At a press conference on Friday, Finnish Prime Minister Antti Rinne described the current situation regarding Brexit as a "mess" and said that the EU is not prepared to re-open the withdrawal agreement it negotiated with the UK last year.
Speaking alongside European Parliament President David Sassoli at Helsinki's House of the Estates on Friday, Rinne declined to answer directly when asked whether the EU would agree to another extension if Britain asks for one.
"I would say that the situation in Britain is quite [a] mess now. And we don't know what is happening there," he replied.
"It seems very obvious that we are not yet in Brexit with agreement. And we have here in Finland and also in the European Union level done work that we can manage that kind of situation also. And that means that we are ready for that kind of Brexit also. I hope that they can reach a situation where this can be solved so that there is no mess, but it seems not possible now," Rinne said in English.

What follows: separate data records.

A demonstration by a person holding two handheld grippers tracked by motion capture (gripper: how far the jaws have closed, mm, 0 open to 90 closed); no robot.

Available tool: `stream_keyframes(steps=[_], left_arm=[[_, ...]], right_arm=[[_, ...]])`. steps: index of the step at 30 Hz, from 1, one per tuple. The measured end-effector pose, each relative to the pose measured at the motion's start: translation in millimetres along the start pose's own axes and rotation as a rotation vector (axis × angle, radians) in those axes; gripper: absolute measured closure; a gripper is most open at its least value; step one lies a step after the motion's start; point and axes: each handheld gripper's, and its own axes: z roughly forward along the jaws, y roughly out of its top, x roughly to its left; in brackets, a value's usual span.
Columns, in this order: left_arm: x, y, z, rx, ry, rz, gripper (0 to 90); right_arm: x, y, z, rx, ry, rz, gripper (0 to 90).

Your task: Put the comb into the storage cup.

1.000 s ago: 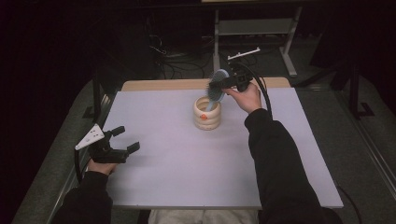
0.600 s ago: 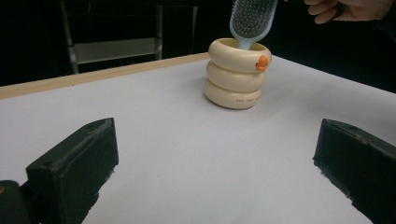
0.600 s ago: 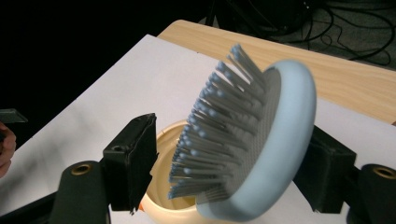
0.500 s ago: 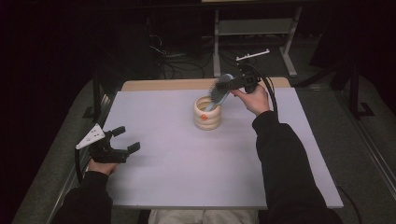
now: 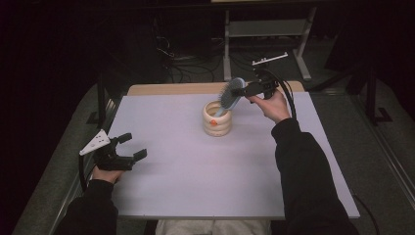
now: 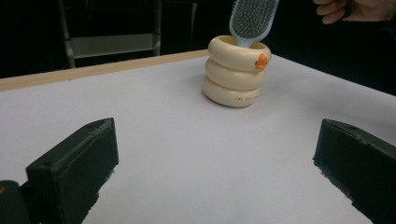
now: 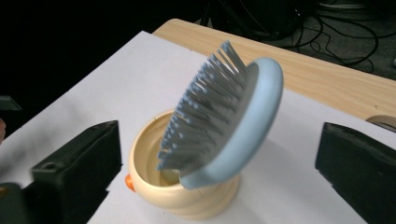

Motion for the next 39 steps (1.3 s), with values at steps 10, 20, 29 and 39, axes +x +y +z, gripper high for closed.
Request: stream_keyframes(steps=[10,20,29,39], left_arm=[[-0.9,0.5,-0.3,-0.009,-0.004,-0.008,0.0],[-1.3,1.0,0.6,0.002,-0.001,-0.002,0.0],[-0.8,1.3,0.0,0.008,-0.002,-0.001,0.0],[-1.0,2.1,-1.5,0.011,0.006,0.004,0.0]], right_arm=[[-1.7,-18.0,-13.7,-0.050,-0.009,-0.018,0.0],[-1.6,-30.7,-33.3,-0.073,-0.014,-0.030,0.0],[-5.8,-39.4,-49.1,-0.095,-0.027,-0.036,0.0],[-5.3,-48.4,-64.9,-0.110,-0.019,-0.040,0.0]])
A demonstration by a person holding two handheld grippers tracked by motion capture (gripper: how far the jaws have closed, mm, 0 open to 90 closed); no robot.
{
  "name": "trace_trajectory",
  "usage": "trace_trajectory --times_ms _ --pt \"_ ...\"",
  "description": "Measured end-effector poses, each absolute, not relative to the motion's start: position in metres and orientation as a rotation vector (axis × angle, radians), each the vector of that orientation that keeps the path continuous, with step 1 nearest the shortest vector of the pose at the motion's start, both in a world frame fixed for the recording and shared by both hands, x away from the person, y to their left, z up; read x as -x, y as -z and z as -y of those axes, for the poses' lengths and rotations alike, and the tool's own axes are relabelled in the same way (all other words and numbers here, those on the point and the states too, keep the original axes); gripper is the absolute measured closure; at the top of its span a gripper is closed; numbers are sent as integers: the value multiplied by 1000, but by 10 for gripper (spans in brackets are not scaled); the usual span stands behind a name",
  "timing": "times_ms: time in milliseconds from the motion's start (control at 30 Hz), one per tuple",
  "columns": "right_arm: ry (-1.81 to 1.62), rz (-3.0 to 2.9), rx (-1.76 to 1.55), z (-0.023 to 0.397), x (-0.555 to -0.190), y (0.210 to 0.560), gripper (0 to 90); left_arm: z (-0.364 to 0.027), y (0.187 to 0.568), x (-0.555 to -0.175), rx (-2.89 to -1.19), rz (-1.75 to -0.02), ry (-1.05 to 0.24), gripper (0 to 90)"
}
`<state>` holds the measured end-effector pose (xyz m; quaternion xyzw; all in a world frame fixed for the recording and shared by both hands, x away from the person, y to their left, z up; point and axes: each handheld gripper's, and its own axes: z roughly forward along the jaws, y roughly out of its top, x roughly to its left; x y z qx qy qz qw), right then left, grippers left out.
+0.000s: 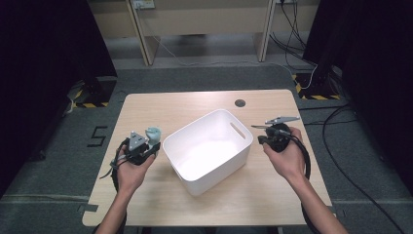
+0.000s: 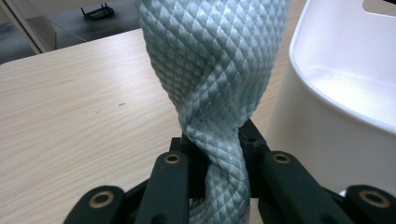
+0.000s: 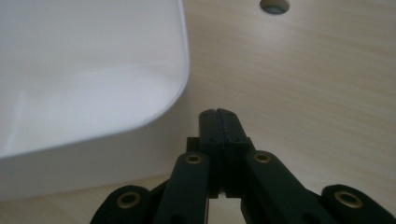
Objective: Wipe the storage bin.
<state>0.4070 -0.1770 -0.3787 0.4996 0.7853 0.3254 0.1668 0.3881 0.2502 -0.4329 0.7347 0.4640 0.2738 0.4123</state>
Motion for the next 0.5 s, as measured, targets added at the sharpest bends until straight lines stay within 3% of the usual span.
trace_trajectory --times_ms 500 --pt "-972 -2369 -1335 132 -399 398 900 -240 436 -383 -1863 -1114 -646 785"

"Open to discussing any initiative"
Replying in Italian, Sassoli said that "there is a lot of unity between the 27 member states to defend the deal, which we believe is the best deal possible. Of course we're open to discussing any initiative that may come forward."
"It's painful for us if the UK leaves the EU but if they're going to leave without a deal, then someone has to take responsibility for that and for the fact that in Ireland quite naturally a border will have to be put up. There is unity on the deal that we found. However we are open to hearing further proposals that may be put on the table," Sassoli added.
In response, Rinne said: "We're not ready to open this agreement we have negotiated between Britain and European Union."
Climate focus in talks
The two also returned several times to the issue of climate and emissions reductions, which Finland has set as the main theme of its European Council Presidency.
"We have a broad consensus on the need to [have] a strong emphasis on climate actions in the EU budget. I want to highlight the EU global climate leadership course for committing to climate neutrality by 2050," Rinne said.
Sassoli noted that "there are urgencies in that the general public is calling for major change when it comes to climate policy. We're going to do more. And we are going to have to be able to rise to the challenge of the threat that it poses," he said.
"The parliament has indicated a number of very ambitious objectives. A 55-percent cut in CO2 emissions is of course a huge challenge and so we'd very much like to see how the Commission intends to move forward with that...we've put our faith in these objectives and we hope that they will be kept too."
Climate, sustainable growth and the EU budget were the main topics earlier on Friday morning when Rinne and Sassoli met with the chairs of the European Parliament’s political groups and ministers from Rinne's centre-left cabinet.
Sassoli, a centre-left MEP since 2009, was elected as President of the European Parliament in early July, at the same time as Finland took over the six-month rotating presidency.